Just about everyone who ordinarily interprets these kinds of events was caught off guard. Weather predictions based on a century of records were incorrect. Scientifically based predictions about what would burn were incorrect. The public belief that wildfires can be suppressed was incorrect. The normal context for reasoned interpretation simply evaporated under the collapse of so many culturally accepted values. The fires may not have been as ominous and menacing as press accounts implied, but they were impressive. They damaged few structures, but caught the public imagination because of Yellowstone’s symbolic value as a national icon.

For more Americans, the media have already interpreted the 1988 Yellowstone wildfires. If journalism is fiction, the fires were a great story. The challenge facing park interpreters is to put the story into an environmental context, and to help the public understand that Yellowstone did not burn down in 1988. It may be possible, one visitor at a time, to undo the inaccurate impressions about what happened in 1988.

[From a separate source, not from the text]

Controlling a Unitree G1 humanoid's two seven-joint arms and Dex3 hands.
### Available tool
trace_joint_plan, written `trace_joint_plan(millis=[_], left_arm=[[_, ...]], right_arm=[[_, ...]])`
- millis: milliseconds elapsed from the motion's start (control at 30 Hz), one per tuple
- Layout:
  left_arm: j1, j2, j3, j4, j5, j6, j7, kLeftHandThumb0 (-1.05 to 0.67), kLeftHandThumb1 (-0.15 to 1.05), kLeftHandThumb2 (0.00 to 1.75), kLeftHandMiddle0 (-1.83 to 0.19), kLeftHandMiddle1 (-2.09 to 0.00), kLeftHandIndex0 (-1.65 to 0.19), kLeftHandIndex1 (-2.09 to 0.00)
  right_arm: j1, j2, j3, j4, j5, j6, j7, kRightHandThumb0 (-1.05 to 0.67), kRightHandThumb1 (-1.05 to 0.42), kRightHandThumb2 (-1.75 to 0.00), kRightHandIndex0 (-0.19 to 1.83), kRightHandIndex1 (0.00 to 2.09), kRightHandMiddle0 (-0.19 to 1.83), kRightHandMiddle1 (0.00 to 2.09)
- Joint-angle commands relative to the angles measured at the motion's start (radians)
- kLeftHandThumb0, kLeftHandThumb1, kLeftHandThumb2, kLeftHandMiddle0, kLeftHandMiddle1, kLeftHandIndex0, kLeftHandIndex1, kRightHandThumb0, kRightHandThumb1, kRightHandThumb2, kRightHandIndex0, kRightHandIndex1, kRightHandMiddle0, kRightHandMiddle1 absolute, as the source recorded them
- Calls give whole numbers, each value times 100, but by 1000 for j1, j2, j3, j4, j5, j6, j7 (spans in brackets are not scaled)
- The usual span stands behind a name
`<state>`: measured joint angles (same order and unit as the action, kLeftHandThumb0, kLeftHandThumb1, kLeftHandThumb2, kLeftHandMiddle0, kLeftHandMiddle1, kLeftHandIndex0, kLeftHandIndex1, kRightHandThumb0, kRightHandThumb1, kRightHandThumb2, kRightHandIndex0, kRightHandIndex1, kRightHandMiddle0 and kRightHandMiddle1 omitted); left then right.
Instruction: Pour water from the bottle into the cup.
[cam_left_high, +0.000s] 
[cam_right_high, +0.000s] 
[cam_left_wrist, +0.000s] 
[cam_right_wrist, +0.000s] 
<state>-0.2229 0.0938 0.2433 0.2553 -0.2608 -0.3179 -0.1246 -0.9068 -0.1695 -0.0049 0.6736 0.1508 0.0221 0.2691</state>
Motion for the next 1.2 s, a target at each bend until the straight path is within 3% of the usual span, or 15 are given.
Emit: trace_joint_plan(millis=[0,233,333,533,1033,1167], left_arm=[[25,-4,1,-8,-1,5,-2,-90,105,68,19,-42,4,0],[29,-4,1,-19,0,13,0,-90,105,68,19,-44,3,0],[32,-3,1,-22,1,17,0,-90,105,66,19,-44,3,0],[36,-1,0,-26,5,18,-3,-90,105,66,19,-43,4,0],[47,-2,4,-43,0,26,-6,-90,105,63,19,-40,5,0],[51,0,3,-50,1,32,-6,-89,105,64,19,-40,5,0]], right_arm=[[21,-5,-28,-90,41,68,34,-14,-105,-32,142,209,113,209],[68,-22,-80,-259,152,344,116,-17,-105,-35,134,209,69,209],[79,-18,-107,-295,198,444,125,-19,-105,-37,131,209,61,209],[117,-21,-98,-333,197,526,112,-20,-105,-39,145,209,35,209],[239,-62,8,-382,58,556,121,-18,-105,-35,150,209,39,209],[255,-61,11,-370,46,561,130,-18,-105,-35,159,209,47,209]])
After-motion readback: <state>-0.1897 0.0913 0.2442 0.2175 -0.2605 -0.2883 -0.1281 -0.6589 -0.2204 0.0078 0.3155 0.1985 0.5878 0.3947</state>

—Conrad Smith, Assistant Professor of Journalism,
The Ohio State University

*The man interviewed was William Mott.

**NPS/USFS permits fires to burn under prescribed situations.


Ask your students to watch any television news story and write down

  • words that they would use if they were the newscaster and
  • sensationalized words that they would not use.

Ask your students to make up a newspaper or magazine article about a wildland fire. Student-drawn pictures could accompany the articles. Have students share their articles and pictures with the class and discuss the accuracy/sensationalism of each report.

Ask students to help you create a bulletin board illustrating the positive and negative effects of fire.

Show video tapes of television network news reports about wildland fires. Examine the different reporting styles and the topics examined in the reports. Discuss with the class any similarities and/or differences they see among the different presentations of fire stories.

Glossary Terms

Fire History: The chronological record of the occurrence of fire in an ecosystem.

Sensationalized: The process used in oral or written communication to heighten the listeners or readers excitement about the message being given; the term connotes overstatement.